An assortment of meats ready for preparation at Restaurant Gwendolyn. Courtesy photo.
An assortment of meats ready for service at Restaurant Gwendolyn. Clockwise from bottom: Fermented and air dried hunter's sausage, cherry smoked bacon, cinnamon red wine bresaola, Pate Campagne of pork and chicken liver with cremini mushrooms, fresh venison country sausage, mortadella with pepitos, and rillettes of venison with oven dried tomato.

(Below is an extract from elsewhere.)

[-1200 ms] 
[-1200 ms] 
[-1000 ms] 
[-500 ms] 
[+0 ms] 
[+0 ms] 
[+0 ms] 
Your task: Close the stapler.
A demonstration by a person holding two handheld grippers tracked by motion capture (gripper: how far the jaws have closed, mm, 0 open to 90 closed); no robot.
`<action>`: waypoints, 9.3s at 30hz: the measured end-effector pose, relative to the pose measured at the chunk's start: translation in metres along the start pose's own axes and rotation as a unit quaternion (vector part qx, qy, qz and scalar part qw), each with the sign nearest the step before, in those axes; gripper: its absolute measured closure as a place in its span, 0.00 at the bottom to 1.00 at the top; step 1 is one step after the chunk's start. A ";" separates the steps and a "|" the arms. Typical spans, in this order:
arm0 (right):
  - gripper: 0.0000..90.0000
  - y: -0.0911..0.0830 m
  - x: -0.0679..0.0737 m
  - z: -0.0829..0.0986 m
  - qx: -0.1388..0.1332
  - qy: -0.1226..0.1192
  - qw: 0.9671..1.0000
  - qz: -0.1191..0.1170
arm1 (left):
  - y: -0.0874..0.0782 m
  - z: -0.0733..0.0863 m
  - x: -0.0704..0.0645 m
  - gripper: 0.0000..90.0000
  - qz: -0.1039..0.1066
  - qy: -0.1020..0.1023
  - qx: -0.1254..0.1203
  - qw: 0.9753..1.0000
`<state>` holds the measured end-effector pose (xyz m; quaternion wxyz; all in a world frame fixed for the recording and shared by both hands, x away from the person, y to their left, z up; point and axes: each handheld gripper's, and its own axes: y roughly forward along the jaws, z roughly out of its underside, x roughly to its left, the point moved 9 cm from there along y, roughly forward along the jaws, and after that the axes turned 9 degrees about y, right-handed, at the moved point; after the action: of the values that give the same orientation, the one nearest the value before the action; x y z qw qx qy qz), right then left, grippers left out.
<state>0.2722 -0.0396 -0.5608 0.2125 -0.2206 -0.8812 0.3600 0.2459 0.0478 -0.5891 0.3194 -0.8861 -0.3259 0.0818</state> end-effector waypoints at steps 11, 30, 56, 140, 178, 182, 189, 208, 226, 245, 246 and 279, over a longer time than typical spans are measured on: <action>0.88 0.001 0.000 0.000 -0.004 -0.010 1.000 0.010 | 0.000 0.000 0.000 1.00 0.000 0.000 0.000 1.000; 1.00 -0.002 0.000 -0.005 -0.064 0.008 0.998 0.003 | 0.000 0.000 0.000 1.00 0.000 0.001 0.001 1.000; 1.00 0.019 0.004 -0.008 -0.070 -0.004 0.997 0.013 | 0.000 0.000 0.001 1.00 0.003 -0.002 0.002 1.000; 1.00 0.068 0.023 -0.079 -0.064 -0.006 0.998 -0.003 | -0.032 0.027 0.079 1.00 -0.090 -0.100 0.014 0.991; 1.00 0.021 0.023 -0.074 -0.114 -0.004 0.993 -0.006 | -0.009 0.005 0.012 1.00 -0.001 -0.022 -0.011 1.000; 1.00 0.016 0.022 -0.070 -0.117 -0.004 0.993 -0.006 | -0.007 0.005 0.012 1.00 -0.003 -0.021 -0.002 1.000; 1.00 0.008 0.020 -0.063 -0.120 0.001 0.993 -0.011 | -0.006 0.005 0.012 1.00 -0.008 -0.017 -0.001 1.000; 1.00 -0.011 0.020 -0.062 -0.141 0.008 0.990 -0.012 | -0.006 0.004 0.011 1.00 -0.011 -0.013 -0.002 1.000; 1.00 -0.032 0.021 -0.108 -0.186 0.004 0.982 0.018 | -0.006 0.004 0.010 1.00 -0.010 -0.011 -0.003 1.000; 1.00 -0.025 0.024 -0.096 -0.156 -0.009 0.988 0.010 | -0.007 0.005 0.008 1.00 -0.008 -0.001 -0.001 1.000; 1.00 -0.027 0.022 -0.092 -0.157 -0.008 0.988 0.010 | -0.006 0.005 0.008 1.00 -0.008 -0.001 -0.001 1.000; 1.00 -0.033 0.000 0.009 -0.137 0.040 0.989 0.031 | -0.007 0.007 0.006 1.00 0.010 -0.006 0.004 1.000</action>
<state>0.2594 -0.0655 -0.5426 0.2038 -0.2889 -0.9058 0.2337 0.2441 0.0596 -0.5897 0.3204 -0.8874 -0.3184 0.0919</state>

Photo by Michael Sohocki.

For three generations, we have been asleep at the wheel of food culture.

An era of convenience marked by Hot Pockets and pre-breaded, boneless, “individual quality frozen” chicken nuggets has left a cultural vacuum in its wake. Our parents largely lost touch with the origins of food (the farm), the production of food (cooking, baking, butchering, preservation, fermentation), and the family unit that gathered for a meal. In each of these categories, a multi-billion dollar industry of ready-made consumer goods rushed in to fill its place. While we – the children of the children of consumerism – were fed, clothed, housed, and kept healthy by this system of effortless supply. We were also left with an empty, hollow feeling.

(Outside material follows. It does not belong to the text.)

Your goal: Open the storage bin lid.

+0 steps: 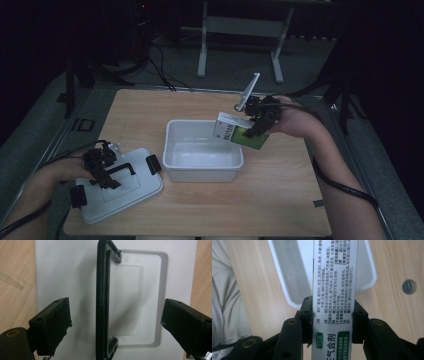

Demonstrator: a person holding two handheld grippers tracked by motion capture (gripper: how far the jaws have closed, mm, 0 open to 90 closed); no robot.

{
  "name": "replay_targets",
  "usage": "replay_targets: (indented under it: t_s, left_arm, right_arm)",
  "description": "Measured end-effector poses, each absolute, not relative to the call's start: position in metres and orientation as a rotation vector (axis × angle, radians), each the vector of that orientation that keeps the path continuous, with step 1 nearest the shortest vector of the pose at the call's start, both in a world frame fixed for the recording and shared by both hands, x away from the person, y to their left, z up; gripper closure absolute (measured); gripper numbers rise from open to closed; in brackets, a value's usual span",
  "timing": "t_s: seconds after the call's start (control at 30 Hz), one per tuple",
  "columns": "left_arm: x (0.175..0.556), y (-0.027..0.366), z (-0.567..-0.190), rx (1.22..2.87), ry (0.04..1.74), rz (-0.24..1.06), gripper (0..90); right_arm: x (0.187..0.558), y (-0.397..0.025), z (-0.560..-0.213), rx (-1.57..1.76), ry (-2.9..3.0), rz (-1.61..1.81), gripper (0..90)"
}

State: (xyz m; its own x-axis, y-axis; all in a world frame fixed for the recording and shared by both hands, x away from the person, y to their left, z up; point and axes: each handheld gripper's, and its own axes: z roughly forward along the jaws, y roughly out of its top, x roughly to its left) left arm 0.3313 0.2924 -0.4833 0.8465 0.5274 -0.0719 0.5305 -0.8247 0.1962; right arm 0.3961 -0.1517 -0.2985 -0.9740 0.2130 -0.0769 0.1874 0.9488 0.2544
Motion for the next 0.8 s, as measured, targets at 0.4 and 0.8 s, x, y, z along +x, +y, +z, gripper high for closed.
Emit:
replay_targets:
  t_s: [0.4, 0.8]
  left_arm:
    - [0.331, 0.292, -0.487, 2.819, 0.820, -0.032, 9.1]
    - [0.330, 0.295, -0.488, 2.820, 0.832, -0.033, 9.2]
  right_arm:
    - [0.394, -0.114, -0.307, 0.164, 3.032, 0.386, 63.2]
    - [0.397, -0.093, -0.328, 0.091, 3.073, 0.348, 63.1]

Chef Michael Sohocki grinds fresh local pork with caramelized onions and cooked pig skin to make cotechino, a traditional Italian sausage, for Restaurant Gwendoyln. Photo by Don Thomas.
Chef Michael Sohocki grinds fresh local pork with caramelized onions and cooked pig skin to make cotechino, a traditional Italian sausage, for Restaurant Gwendoyln. Photo by Don Thomas.

That is about to change.

The kids of my generation have grown frustrated with the plastic, use-once-and-throw-away lives of our parents, and we have struck out on new roads to find meaningful things and justification in life. There is no doubt in my mind that today’s environmentalism, alternative energy, alternative agriculture, and private company space flight are all manifestations of this intrinsic urge to cut through a blind existence and discover ourselves.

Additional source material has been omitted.